The proposed changes will impact about 200,000 wheeled vehicles across the Army and about 800,000 M4 and M16 rifles. 

In armories, the new rules could cut annual maintenance work in half, replacing quarterly servicing of M4 and M16 rifles with a semi-annual service.

Lakes, who works as a senior ordnance logistics officer at Joint Base Lewis-McChord, said the changes will affect just about every person on every Army installation. The proposal reaches across most tactical vehicle platforms and should reduce the workloads of  operators, maintainers, and soldiers that “put scheduled maintenance on training calendars and plan resources.”

“This is going to reduce the amount of keystrokes that we have to put in computers. It’s going to reduce the amount of maintenance we’re doing on the equipment. It’s going to reduce the man hours that we’re having to expend,” Lakes said.

Under the new rules, one official said, soldiers would see particular benefits in the weeks before a deployment. As an example, the official said, a unit with a large number of trucks might need eight weeks to deploy — loading onto trains and boats in the U.S., crossing an ocean, and unloading at an operational site. Under current rules, every truck that might come due for service during those eight weeks would have to be serviced beforehand.

“That’s time Soldiers could be spending with family,” the official said.

The working group found that the Army was also still relying on outdated, manual ways of doing maintenance.

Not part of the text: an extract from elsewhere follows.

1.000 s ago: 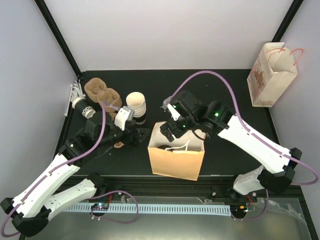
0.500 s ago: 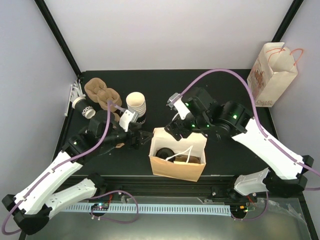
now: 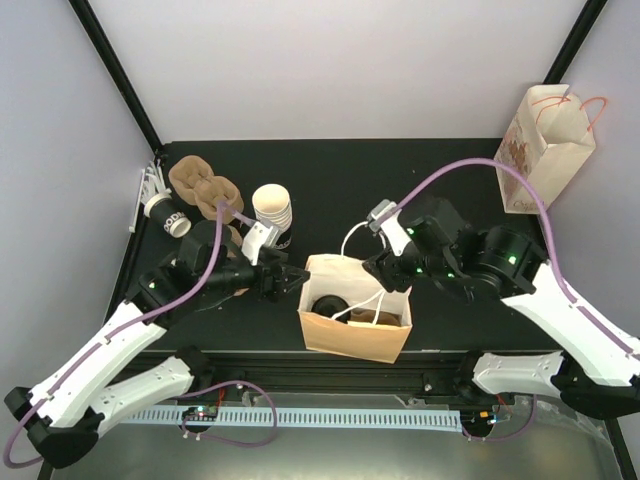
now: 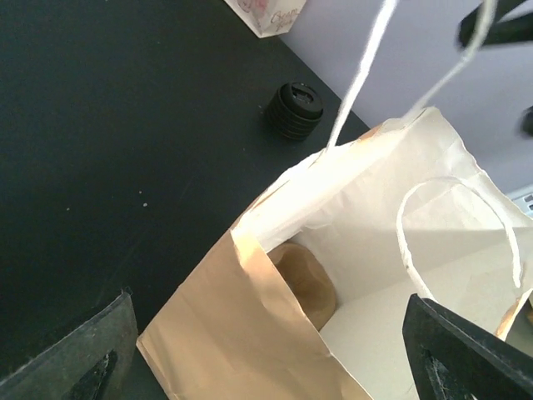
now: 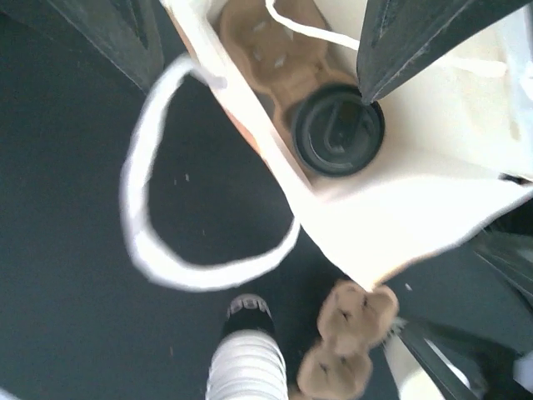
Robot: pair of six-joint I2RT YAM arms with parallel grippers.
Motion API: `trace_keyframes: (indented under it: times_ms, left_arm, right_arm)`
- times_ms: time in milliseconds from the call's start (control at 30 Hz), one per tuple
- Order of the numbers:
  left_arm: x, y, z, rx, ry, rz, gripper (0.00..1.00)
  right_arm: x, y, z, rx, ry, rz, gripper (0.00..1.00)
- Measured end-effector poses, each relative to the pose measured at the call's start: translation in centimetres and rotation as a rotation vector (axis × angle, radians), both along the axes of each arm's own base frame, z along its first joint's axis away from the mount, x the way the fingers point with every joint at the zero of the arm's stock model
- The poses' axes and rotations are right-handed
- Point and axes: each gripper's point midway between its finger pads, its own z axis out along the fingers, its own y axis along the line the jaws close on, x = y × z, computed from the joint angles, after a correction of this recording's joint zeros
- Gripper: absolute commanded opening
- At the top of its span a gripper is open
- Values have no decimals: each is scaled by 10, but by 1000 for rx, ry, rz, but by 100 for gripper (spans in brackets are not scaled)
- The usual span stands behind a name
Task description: Pack the takeout coffee
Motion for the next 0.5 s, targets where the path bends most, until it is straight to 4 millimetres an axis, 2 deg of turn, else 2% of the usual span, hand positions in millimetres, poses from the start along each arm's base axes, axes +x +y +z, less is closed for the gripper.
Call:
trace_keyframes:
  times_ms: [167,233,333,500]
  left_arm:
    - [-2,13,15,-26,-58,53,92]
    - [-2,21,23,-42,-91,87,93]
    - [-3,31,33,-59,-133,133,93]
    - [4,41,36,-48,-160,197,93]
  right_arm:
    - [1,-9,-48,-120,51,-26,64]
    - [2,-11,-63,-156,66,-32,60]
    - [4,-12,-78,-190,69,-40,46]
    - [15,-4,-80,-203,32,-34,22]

“A lot of these processes are still paper-based and we know they shouldn’t be,” Marsh said. As technology improves and proliferates the Department of Defense and its services, the advent of AI-based predictive maintenance will also play a role, he said.

They also found maintenance challenges with the size and variability of Army fleets. The more types of equipment in motor pools, the more systems that maintainers have to be familiar with, Marsh said. 

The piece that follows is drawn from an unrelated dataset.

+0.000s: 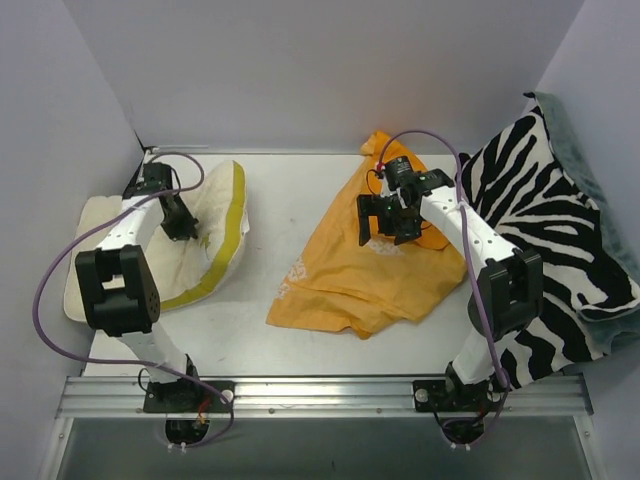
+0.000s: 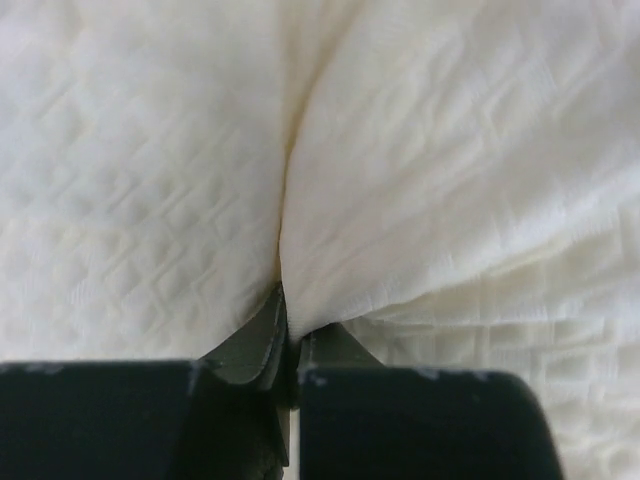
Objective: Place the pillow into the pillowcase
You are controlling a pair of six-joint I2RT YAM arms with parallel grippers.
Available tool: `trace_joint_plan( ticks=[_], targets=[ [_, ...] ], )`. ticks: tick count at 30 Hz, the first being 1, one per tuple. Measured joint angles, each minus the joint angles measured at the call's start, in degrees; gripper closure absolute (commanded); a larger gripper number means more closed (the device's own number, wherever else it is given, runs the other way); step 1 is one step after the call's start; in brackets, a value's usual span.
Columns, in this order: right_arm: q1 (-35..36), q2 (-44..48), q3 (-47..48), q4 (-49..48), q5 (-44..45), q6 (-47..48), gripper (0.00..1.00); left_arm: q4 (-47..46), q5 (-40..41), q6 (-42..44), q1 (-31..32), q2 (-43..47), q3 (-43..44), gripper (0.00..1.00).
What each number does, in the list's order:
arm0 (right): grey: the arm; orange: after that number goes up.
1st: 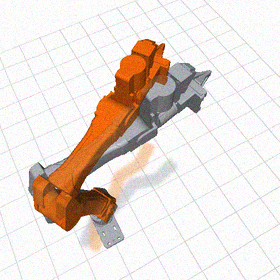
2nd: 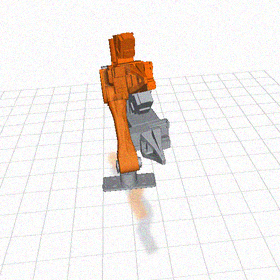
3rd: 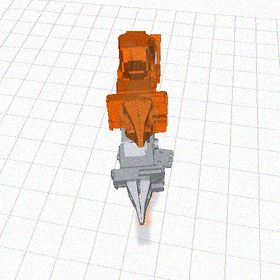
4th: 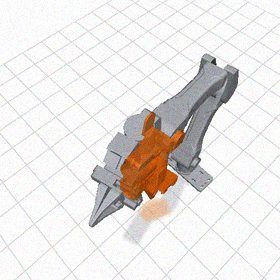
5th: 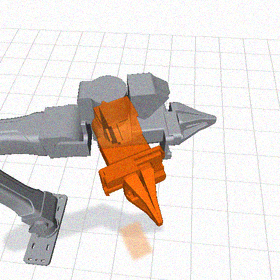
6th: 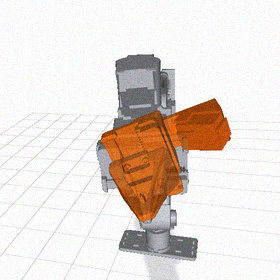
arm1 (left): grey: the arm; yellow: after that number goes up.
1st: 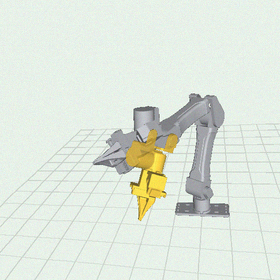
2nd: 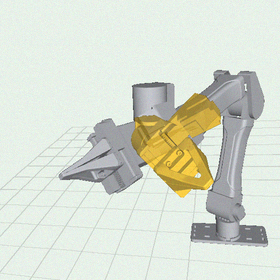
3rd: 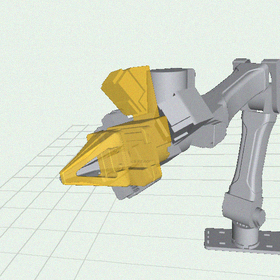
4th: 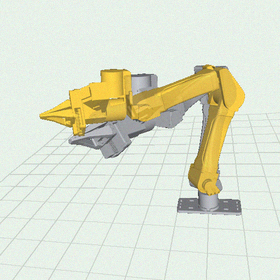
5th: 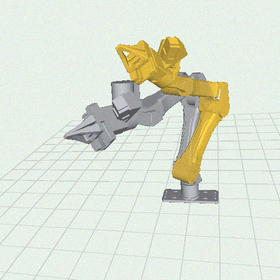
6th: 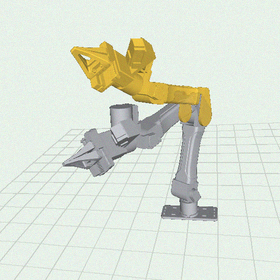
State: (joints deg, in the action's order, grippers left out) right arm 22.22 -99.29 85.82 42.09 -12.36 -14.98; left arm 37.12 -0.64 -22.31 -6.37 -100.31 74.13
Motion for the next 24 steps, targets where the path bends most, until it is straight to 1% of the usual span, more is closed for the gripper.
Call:
trace_joint_plan(
  ticks=[2,5,9,11,12,14,15,17,20,23,24],
  targets=[
    [0.0,0.1,0.0,-0.3,-0.2,-0.2,0.01,4.3,1.6,-6.6,-0.3,0.2,3.3,1.00],
    [0.0,0.1,0.0,-0.9,-0.6,-0.4,0.01,9.7,5.0,-14.9,2.4,-1.6,10.7,1.00],
    [0.0,0.1,0.0,-1.2,-0.6,-0.8,0.01,18.1,14.5,-23.5,9.8,-10.1,28.9,1.00],
    [0.0,0.4,-0.1,-1.3,-0.6,-0.9,0.01,20.0,17.4,-29.0,13.2,-13.0,35.5,1.00],
    [0.0,0.8,-0.2,-1.3,-0.5,-1.1,0.01,20.9,18.7,-33.1,14.7,-13.2,36.9,1.00],
    [0.0,1.8,-0.4,-1.3,-0.5,-1.3,0.01,23.6,20.6,-39.3,15.8,-12.2,37.0,1.00],
    [0.0,2.5,-0.7,-1.4,-0.5,-1.4,0.01,25.4,21.9,-43.3,15.8,-11.0,36.0,1.00],
    [0.0,3.8,-1.0,-1.4,-0.5,-1.5,0.01,28.3,24.5,-48.3,15.1,-8.8,33.8,1.00],
    [0.0,5.1,-1.1,-1.4,-0.6,-1.4,0.00,32.7,27.4,-51.8,13.1,-8.6,35.1,1.00],
    [0.0,5.2,-1.1,-1.4,-0.6,-1.1,0.00,34.5,27.6,-53.6,10.0,-11.9,40.2,1.00],
    [0.0,5.2,-1.1,-1.4,-0.6,-1.0,0.00,34.3,27.3,-53.8,8.7,-13.3,41.7,0.94]
  ],
)
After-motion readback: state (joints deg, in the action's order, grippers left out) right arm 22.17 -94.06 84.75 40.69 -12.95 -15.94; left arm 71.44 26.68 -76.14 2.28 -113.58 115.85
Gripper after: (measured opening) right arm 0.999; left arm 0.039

One daily motorpool chore that will not be affected by the new rules, however, is Motorpool Mondays.

Officials confirmed that the new rules will not affect the use of operator preventive maintenance checks and services, or PMCS forms. Soldiers will still need to fill out the infamously detailed forms on a vehicle’s health before and after use. 

For vehicles, the new rules will apply to Humvees and three larger cargo trucks the Army uses known as Medium Tactical Vehicles, Palletized Load System trucks, and Heavy Expanded Mobility Tactical Trucks. The Army will also assess usage-based intervals for other types of vehicles like M915 tractors, M916 tractor trucks, and the Joint Light Tactical Vehicle.

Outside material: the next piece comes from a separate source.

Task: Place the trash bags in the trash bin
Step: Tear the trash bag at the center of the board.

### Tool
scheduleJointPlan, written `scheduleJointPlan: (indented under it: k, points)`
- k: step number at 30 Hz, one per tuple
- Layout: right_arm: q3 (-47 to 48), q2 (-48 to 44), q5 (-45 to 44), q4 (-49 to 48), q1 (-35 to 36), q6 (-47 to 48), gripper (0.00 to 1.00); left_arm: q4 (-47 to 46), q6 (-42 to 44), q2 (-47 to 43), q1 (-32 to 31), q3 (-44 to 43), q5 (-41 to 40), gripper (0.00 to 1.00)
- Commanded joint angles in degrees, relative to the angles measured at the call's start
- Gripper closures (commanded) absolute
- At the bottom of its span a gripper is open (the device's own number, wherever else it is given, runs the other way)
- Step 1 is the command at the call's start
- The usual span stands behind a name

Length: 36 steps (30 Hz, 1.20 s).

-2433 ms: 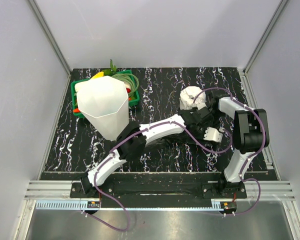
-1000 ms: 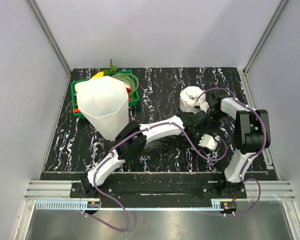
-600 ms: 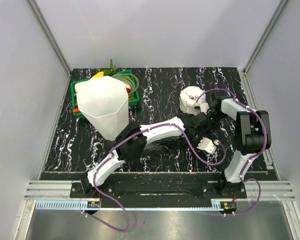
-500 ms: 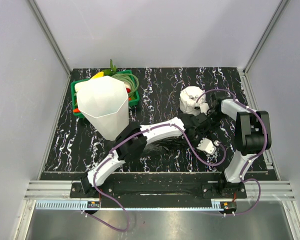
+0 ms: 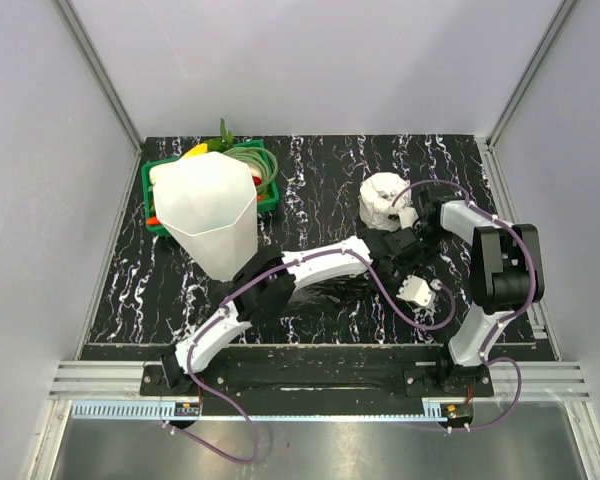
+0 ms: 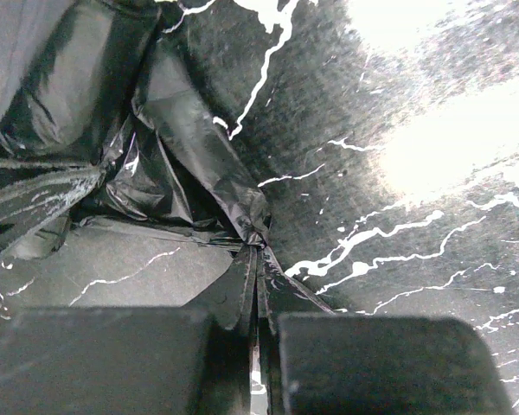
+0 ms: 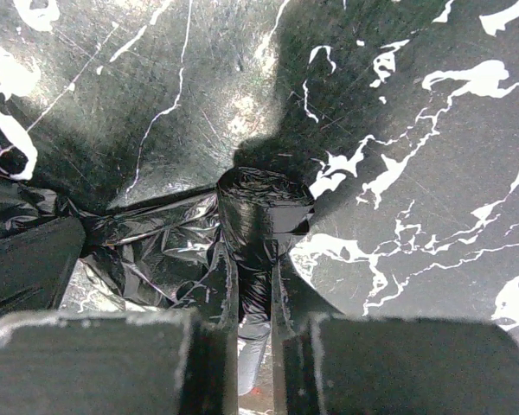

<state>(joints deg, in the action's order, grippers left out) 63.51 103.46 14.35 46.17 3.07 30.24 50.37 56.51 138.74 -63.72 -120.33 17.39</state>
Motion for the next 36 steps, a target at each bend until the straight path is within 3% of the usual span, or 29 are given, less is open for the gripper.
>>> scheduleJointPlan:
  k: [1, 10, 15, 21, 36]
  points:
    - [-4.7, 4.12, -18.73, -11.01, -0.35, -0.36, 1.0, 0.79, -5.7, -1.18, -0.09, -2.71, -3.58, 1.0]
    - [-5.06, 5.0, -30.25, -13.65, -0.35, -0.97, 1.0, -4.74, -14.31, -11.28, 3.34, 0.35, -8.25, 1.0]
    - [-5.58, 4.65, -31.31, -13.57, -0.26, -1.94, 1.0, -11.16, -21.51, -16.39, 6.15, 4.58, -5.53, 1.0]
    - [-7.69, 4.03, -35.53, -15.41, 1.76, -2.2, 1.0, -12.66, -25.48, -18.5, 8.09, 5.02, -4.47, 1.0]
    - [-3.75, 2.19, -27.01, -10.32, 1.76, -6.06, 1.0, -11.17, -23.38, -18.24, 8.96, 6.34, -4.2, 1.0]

Once the report is publicly released, commands can follow the revised service scheduled immediately, Marsh said. For future equipment, the Army will implement usage-based intervals from the beginning.

The service interval changes do not alter or replace operator preventive maintenance checks and services which are often completed by a vehicle/platform operator before, during, and after use. 

The initiative came about from looking at civilian maintenance practices and Gen. George’s “personal interest in reducing burdens on soldiers,” Marsh said.